The Learning from home activities are designed to be used flexibly by teachers, parents and carers, as well as the students themselves. They can be used in a number of ways including to consolidate and extend learning done at school or for home schooling.

Learning intention

• We are learning how to substitute values into formulas.
• We are learning what happens when we alter the value of variables.

Why are we learning about this?

Our lives are full of choices. Some do not matter all that much, but some matter a lot. We can use mathematics to predict what will happen if we change our initial decisions, to make sure we make the right choice for the outcome we desire. When planning to build a house, it is important to select the right dimensions for each room to make sure it is tall enough for us to walk in but also large enough to fit the necessary furniture and fittings.

What to do

Hint: Area of a rectangle = length x width.

1. Grab any long, straight stick you can find in your garden, the bush or at the park. Your goal is to split it into four smaller sticks so that you can arrange them into a rectangle that encloses the largest possible area. That means you need to create the largest possible space inside the rectangle. 
2. How long should you make your pieces?
3. Measure your stick in centimetres (for example, 262 cm – I got lucky and found a giant stick!).
4. Halve this number, because you need two lengths and two widths to make an enclosed rectangle.
   (In this example, that’s 131 cm.)
5. Create a spreadsheet to explore all the possible combinations of length and width measurements you could have in your rectangle. Follow the example below.
6. Locate the maximum area value. You could use a formula for this such as =max(D2:D131).
7. Try this a few times with different sticks. What patterns do can you find? Can you draw any general conclusions about the best way to split up the stick?

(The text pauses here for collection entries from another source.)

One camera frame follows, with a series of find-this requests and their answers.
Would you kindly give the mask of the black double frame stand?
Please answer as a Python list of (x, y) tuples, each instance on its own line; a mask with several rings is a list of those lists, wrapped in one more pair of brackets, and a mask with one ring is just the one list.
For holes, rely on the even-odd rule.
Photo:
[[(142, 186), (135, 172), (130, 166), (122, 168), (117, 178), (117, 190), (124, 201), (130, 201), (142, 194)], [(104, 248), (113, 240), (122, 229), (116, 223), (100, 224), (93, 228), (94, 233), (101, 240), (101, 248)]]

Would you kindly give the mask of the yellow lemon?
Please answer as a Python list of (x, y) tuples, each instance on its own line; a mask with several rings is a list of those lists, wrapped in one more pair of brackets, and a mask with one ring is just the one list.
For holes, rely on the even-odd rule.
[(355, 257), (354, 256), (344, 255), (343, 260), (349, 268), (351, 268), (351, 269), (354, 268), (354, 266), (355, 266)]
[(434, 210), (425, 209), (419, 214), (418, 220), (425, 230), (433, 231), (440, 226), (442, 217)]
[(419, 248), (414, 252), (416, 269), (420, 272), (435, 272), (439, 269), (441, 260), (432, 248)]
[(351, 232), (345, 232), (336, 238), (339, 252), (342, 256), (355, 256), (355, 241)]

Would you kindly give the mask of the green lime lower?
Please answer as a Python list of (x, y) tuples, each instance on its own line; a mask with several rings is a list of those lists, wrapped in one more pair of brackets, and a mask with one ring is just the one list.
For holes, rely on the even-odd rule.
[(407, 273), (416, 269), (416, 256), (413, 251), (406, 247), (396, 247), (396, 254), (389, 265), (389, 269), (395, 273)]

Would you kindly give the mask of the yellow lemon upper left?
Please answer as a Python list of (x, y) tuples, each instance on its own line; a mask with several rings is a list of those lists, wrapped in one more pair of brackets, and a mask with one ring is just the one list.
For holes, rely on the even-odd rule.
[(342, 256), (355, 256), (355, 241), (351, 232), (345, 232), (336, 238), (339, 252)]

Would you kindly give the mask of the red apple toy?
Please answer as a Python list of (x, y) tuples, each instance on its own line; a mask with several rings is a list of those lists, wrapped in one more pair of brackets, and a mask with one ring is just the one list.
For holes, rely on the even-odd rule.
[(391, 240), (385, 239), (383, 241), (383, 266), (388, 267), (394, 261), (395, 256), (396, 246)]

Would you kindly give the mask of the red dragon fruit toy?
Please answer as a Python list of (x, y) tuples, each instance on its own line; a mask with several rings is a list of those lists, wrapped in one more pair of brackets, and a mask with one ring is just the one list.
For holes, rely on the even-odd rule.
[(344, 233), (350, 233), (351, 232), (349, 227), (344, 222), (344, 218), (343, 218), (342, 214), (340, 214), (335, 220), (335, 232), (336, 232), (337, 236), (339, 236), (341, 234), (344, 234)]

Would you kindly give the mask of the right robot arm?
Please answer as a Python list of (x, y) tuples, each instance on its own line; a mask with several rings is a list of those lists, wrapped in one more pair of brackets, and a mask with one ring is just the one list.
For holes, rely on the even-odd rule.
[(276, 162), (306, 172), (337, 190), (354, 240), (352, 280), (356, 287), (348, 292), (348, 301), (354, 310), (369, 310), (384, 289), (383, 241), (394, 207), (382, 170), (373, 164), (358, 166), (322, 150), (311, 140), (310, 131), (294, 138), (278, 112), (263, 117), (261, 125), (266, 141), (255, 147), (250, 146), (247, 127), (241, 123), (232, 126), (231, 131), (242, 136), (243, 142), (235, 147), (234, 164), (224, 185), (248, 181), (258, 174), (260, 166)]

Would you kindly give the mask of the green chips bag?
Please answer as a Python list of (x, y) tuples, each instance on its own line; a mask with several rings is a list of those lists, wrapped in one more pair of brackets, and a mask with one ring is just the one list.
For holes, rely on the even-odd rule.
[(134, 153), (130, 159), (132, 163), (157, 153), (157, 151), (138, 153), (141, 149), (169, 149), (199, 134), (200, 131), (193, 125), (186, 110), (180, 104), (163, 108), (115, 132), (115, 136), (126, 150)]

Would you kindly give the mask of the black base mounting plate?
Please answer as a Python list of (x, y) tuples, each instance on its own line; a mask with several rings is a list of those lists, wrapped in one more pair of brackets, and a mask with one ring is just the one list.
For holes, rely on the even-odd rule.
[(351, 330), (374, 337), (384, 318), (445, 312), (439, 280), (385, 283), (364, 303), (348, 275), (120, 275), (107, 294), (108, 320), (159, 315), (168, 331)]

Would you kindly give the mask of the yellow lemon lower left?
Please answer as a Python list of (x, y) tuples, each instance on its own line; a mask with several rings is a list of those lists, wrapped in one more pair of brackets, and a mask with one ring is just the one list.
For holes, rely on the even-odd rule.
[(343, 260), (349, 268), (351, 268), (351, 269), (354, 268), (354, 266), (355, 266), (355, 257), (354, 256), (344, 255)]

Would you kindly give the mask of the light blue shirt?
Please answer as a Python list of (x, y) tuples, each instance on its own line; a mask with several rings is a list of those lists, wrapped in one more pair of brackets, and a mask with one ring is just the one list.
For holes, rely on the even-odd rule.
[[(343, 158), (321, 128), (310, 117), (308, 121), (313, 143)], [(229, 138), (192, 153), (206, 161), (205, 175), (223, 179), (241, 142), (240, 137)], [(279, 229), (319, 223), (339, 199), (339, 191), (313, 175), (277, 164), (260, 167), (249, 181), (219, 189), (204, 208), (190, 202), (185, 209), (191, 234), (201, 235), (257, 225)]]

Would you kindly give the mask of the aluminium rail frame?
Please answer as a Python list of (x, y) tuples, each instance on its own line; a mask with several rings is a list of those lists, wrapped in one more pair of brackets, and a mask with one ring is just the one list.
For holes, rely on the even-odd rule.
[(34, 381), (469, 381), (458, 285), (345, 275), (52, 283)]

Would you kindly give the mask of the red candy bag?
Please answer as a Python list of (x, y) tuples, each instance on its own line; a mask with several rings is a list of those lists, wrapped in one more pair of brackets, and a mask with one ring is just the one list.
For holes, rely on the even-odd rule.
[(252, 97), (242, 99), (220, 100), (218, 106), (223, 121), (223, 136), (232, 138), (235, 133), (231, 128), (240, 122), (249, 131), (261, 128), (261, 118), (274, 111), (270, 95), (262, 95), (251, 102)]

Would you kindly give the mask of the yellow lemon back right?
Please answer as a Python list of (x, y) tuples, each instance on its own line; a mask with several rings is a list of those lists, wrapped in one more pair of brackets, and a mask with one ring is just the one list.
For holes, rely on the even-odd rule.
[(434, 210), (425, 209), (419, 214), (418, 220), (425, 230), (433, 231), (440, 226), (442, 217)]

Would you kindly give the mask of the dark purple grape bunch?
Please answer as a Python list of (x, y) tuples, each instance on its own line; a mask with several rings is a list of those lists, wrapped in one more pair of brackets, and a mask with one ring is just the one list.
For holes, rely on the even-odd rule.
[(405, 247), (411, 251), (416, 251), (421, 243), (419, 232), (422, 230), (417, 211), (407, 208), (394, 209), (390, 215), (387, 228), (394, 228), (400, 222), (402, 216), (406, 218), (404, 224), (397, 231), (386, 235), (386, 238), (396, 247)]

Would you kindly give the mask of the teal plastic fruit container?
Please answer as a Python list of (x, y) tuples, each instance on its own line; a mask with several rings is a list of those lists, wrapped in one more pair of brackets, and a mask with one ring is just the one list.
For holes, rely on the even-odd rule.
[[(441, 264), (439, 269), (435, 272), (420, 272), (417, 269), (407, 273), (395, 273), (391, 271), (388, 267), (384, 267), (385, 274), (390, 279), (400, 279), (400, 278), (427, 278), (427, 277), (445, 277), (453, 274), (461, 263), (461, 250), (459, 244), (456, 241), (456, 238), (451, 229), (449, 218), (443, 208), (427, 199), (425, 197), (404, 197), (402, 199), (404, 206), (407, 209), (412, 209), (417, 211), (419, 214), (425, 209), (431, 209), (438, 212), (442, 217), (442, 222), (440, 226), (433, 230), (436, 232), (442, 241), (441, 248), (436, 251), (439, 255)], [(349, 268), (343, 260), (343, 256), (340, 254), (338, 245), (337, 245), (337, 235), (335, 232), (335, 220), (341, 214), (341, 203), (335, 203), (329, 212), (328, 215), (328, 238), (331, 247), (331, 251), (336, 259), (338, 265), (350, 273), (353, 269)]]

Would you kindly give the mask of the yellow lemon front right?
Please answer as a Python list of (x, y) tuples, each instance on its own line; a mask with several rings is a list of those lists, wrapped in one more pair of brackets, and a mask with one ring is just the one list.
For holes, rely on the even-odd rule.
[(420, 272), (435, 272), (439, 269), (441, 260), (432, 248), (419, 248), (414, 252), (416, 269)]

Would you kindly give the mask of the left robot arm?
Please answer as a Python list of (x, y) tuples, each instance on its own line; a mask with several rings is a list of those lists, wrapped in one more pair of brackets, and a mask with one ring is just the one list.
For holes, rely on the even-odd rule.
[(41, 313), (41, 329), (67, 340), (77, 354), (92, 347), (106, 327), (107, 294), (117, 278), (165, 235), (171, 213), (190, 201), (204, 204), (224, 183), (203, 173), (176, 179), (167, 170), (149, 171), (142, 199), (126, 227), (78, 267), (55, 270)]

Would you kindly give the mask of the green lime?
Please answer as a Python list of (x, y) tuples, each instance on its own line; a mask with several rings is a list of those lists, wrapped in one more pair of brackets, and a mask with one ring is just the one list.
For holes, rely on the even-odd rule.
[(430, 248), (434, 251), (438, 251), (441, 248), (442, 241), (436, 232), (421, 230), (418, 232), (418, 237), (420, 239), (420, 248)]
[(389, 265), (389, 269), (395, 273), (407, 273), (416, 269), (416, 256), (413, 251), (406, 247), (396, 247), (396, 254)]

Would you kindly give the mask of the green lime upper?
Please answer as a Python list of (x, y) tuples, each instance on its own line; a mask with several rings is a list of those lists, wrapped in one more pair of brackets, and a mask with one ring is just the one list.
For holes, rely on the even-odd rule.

Extension task: Design your playroom

Your neighbours have finished building their new house and have 45 m of timber left over. They offer it to you so you can build a room in your garden. Your task is to choose what are the most appropriate dimensions for this room so you don't cut the timber to the wrong lengths! You will need to consider whether you prioritise length, width, height or a balance of all three. You are limited to a rectangular design.

There is a formula we will use for this task:

Total timber required = (4 × length) + (4 × width) + (4 × height)

This is because we are making a 3D room, which has 12 edges in total. Try to locate them on the diagram below.

Let’s try an example:

Width = 6m

Length = 7m

Height = 3m 

Now we substitute these values into our formula.

Total timber required:

= (4 × 6m) + (4 × 7m) + (4 × 3m)

= 24m + 28m + 12m

= 64 m

Uh-oh. That’s not going to work. We only have 45 m of timber for this project.

• Can you find a set of dimensions that will work for this project?
• How much space (volume) will there be inside your room?
  Remember: Volume = length × width × height for a rectangular prism.
• Which set of dimensions will produce the largest possible volume?

Success criteria

• I can substitute values into formulas to solve problems algebraically.
• I can understand that when values of variables are altered a pattern emerges.